Task directions – All of the entries are to be printed exactly as they appear.

- - - - -

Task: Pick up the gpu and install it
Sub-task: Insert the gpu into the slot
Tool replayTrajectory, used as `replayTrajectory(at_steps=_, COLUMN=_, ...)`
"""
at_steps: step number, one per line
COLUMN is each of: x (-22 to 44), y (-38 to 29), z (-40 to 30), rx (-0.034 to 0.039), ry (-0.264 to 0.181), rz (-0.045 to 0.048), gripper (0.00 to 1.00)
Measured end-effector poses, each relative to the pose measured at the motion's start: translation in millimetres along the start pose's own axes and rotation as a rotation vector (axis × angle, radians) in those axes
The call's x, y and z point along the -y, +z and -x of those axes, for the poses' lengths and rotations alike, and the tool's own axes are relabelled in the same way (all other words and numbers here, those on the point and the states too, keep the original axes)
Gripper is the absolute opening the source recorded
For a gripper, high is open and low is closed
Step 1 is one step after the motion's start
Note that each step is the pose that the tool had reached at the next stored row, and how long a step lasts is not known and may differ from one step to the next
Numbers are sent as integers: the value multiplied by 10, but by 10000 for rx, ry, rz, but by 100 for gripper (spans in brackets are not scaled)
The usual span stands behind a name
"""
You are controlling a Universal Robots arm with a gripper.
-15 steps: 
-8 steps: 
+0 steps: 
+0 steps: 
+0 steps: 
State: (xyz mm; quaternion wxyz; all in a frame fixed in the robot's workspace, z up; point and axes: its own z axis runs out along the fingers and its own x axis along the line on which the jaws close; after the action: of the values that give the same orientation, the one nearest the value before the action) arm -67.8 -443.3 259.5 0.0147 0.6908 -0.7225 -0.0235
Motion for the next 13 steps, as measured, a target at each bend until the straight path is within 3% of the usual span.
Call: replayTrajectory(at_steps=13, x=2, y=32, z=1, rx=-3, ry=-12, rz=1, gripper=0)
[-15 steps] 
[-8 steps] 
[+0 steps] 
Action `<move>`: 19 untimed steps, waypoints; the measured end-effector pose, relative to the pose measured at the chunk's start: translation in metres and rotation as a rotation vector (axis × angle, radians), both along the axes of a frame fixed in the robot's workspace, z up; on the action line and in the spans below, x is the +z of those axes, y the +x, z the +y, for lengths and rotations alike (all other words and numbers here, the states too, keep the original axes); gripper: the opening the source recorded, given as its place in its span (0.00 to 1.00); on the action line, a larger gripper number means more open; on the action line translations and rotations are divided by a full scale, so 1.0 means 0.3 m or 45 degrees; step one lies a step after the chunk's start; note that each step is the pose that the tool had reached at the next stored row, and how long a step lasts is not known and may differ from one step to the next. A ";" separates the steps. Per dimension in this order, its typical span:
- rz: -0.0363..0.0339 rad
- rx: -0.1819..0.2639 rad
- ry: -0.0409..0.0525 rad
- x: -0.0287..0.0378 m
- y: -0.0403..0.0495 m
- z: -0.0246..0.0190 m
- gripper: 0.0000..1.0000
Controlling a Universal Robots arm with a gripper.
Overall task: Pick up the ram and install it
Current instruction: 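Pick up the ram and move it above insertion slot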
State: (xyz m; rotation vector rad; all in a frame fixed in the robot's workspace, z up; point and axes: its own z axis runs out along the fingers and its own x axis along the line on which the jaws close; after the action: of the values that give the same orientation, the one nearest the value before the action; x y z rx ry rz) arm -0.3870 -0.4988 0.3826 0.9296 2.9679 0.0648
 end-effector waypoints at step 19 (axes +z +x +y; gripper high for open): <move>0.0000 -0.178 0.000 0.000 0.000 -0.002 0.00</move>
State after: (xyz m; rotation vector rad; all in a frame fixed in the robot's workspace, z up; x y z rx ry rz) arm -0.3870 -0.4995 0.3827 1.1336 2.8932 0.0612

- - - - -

Output below –
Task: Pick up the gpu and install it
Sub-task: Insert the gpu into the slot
Tool replayTrajectory, used as `replayTrajectory(at_steps=_, COLUMN=_, ...)`
"""
at_steps: step number, one per line
COLUMN is each of: x (-22 to 44), y (-38 to 29), z (-40 to 30), rx (-0.034 to 0.039), ry (-0.264 to 0.181), rz (-0.045 to 0.048), gripper (0.00 to 1.00)
Measured end-effector poses, each relative to the pose measured at the motion's start: translation in millimetres along the start pose's own axes and rotation as a rotation vector (axis × angle, radians) in those axes
The call's x, y and z point along the -y, +z and -x of those axes, for the poses' lengths and rotations alike, and the tool's own axes are relabelled in the same way (all other words and numbers here, those on the point and the states too, keep the original axes)
Gripper is the absolute opening the source recorded
For a gripper, high is open and low is closed
Step 1 is one step after the motion's start
Note that each step is the pose that the tool had reached at the next stored row, and how long a step lasts is not known and may differ from one step to the next
Numbers are sent as integers: the value multiplied by 10, but by 10000 for rx, ry, rz, but by 100 for gripper (spans in brackets are not scaled)
The usual span stands behind a name
"""
You are controlling a Universal Robots arm with a gripper.
-15 steps: 
-8 steps: 
+0 steps: 
+0 steps: 
+0 steps: 
State: (xyz mm; quaternion wxyz; all in a frame fixed in the robot's workspace, z up; point and axes: its own z axis runs out along the fingers and its own x axis along the line on which the jaws close; after the action: of the values that give the same orientation, the one nearest the value before the action) arm -67.8 -443.3 259.5 0.0147 0.6908 -0.7225 -0.0235
Motion for the next 13 steps, as measured, a target at each bend until the straight path is within 3% of the usual span.
Call: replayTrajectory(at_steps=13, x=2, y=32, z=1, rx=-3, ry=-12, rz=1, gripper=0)
[-15 steps] 
[-8 steps] 
[+0 steps] 
Action `<move>`: 19 untimed steps, waypoints; the measured end-effector pose, relative to the pose measured at the chunk's start: translation in metres and rotation as a rotation vector (axis × angle, radians), both along the axes of a frame fixed in the robot's workspace, z up; on the action line and in the spans below, x is the +z of those axes, y the +x, z the +y, for lengths and rotations alike (all other words and numbers here, the states too, keep the original axes); gripper: the opening the source recorded, given as its place in its span (0.00 to 1.00); on the action line, a larger gripper number means more open; on the action line translations and rotations are divided by a full scale, so 1.0 means 0.3 m or 45 degrees; step one lies a step after the chunk's start; note that each step is the pose that the tool had reached at the next stored row, and how long a step lasts is not known and may differ from one step to the next. A ";" separates the steps. Per dimension in this order, its typical span:
- rz: -0.0363..0.0339 rad
- rx: -0.1819..0.2639 rad
- ry: -0.0409..0.0525 rad
- x: -0.0287..0.0378 m
- y: -0.0403..0.0495 m
- z: -0.0246..0.0190 m
- gripper: 0.0000..1.0000
Controlling a Universal Robots arm with a gripper.
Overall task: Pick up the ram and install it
Current instruction: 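Pick up the ram and move it above insertion slot
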State: (xyz m; rotation vector rad; all in a frame fixed in the robot's workspace, z up; point and axes: its own z axis runs out along the fingers and its own x axis along the line on which the jaws close; after the action: of the values that give the same orientation, the one nearest the value before the action; x y z rx ry rz) arm -0.3870 -0.4988 0.3826 0.9296 2.9679 0.0648
 end-effector waypoints at step 19 (axes +z +x +y; gripper high for open): <move>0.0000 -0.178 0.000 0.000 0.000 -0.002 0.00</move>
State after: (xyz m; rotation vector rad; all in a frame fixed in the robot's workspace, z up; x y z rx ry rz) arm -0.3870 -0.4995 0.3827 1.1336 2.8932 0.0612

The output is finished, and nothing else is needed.